**Exercise**
Please write out the data below once more, exactly as it stands.

**Dataset section**
- Opening Delimiter -
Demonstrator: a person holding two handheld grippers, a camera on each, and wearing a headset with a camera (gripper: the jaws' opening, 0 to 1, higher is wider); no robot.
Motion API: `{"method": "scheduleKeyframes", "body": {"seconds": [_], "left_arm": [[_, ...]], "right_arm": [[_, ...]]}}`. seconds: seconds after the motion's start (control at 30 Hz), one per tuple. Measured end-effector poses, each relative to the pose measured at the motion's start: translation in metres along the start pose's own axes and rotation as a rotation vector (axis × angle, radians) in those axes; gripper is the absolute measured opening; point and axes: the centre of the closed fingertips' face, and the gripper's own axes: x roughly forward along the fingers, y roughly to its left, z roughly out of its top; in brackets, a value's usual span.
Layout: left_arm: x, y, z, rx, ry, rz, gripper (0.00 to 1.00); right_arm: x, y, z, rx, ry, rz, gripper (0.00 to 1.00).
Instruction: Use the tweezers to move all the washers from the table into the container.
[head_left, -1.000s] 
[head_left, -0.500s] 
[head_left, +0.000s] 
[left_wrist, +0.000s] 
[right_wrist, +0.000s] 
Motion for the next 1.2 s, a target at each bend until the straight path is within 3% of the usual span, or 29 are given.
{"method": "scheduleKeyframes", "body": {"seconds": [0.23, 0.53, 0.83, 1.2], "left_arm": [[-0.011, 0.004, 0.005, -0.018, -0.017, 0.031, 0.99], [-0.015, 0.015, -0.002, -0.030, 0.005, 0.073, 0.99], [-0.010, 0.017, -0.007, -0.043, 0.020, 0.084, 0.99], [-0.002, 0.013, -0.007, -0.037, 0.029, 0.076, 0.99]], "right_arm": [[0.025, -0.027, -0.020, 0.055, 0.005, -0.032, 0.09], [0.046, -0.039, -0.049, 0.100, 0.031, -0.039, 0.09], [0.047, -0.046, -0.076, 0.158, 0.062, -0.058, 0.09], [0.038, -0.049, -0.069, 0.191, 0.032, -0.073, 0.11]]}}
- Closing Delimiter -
**Response for this exercise**
Demonstrator: a person holding two handheld grippers, a camera on each, and wearing a headset with a camera (gripper: the jaws' opening, 0 to 1, higher is wider); no robot.
Motion API: `{"method": "scheduleKeyframes", "body": {"seconds": [_], "left_arm": [[_, ...]], "right_arm": [[_, ...]]}}`. seconds: seconds after the motion's start (control at 30 Hz), one per tuple. Measured end-effector poses, each relative to the pose measured at the motion's start: translation in metres along the start pose's own axes and rotation as a rotation vector (axis × angle, radians) in those axes; gripper is the absolute measured opening; point and axes: the centre of the closed fingertips' face, and the gripper's own axes: x roughly forward along the fingers, y roughly to its left, z roughly out of its top; in brackets, a value's usual span.
Layout: left_arm: x, y, z, rx, ry, rz, gripper (0.00 to 1.00); right_arm: x, y, z, rx, ry, rz, gripper (0.00 to 1.00).
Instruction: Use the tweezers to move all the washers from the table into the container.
[head_left, -1.000s] 
[head_left, -0.500s] 
[head_left, +0.000s] 
[left_wrist, +0.000s] 
[right_wrist, +0.000s] 
Motion for the next 1.2 s, a target at each bend until the straight path is within 3% of the usual span, or 29 are given.
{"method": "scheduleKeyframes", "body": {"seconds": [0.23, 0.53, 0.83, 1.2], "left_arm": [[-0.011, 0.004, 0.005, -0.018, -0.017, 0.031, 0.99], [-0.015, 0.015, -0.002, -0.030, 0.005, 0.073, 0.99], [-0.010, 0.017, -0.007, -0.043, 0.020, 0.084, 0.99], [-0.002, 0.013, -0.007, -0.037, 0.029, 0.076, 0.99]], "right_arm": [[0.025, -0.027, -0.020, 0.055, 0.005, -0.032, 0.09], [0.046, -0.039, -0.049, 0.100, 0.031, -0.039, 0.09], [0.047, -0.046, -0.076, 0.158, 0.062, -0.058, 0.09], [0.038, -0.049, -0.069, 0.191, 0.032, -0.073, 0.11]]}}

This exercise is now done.